If you are unsure of the effect of debt interest or how much the monthly repayments are going to be each month, it is advisable to use an interest rate calculator to check. Alternatively, you may be attempting to work out how much interest you will receive if you leave money in 90-day online savings accounts for a few years.

How to use an interest rate calculator

Principal sum
Enter the amount of money that you plan to borrow or save. You may find that there is a cap on the amount you can save in an account. However, this will only affect the wealthiest investors. Unsecured loans are normally capped at £25,000. Term of the loan
When you are saving money, the longer the investment term or period of notice, the better online savings rates will be. This does not apply with unsecured loans because it increases the amount of time which the borrower has to default on the agreement. Annual Percentage Rate (APR)
You will tend to find that the cost of borrowing is higher on a five-year fixed rate mortgage. This is because it is far more difficult for the lender to calculate the direction interest rates are going to move when the term is extended.

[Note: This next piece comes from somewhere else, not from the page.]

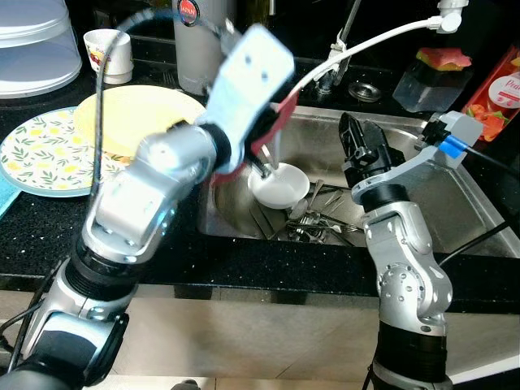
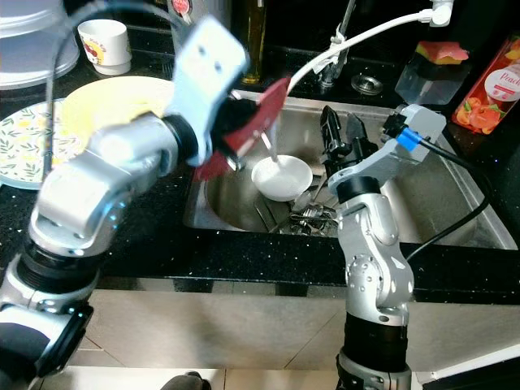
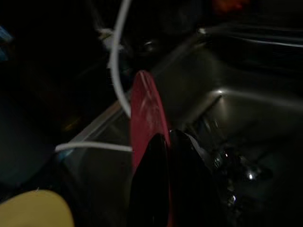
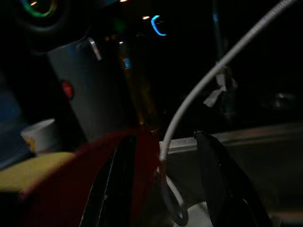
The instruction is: Kitchen organization
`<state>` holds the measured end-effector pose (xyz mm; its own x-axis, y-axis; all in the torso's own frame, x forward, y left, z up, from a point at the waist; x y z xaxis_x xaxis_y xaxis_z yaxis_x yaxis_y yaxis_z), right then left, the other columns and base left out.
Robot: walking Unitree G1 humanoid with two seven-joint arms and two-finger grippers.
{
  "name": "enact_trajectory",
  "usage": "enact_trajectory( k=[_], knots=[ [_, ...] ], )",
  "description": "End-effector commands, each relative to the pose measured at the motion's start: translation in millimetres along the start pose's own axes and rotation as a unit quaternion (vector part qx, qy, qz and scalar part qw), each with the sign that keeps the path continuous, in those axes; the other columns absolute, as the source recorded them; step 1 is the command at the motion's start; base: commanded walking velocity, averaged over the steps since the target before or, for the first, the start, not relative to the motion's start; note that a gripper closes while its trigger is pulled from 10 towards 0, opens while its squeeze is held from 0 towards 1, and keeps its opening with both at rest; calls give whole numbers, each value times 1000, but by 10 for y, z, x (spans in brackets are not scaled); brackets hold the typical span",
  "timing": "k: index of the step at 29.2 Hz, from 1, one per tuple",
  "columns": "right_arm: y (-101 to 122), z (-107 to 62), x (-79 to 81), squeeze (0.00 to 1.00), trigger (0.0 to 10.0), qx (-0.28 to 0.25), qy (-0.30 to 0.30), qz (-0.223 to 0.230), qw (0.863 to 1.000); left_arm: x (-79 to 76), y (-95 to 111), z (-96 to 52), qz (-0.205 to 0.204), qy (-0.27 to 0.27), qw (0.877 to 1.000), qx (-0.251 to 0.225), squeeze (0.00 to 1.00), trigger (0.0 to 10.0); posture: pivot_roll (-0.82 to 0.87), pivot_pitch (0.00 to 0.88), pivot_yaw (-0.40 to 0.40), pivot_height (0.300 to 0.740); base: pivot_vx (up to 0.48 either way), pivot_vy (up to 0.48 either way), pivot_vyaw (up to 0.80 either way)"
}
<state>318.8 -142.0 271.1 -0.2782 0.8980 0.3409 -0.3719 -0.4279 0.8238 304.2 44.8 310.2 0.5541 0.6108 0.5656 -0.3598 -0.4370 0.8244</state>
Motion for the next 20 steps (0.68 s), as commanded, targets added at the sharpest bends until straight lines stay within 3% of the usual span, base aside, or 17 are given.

What is your interest rate calculator telling you?

Term is incorrect
If you can afford to pay back more each month, you may be in a position to reduce the repayment term. Conversely, if you are really pushing yourself to the limit, you should consider repaying over a longer period of time or reducing the amount that you borrow. The priority is ensuring that the repayment schedule is affordable so you can continue to make payment. Interest rate is too high
If you have a bad credit history, the cost of borrowing will be a lot higher. You should only borrow money for emergencies and essential items. When your credit improves, look for the best home mortgage rates. Remember to compare mortgage and loan interest rates at a price comparison site, such as Moneysupermarket.com. Amount you borrow
The best personal loan rates are available to people who borrow between £7,000 and £15,000. Changing the principal is likely to effect the cost of borrowing. The more equity available in your property, the lower the home loan rate. You will need more equity in your property to get a secured loan if you have a bad credit rating.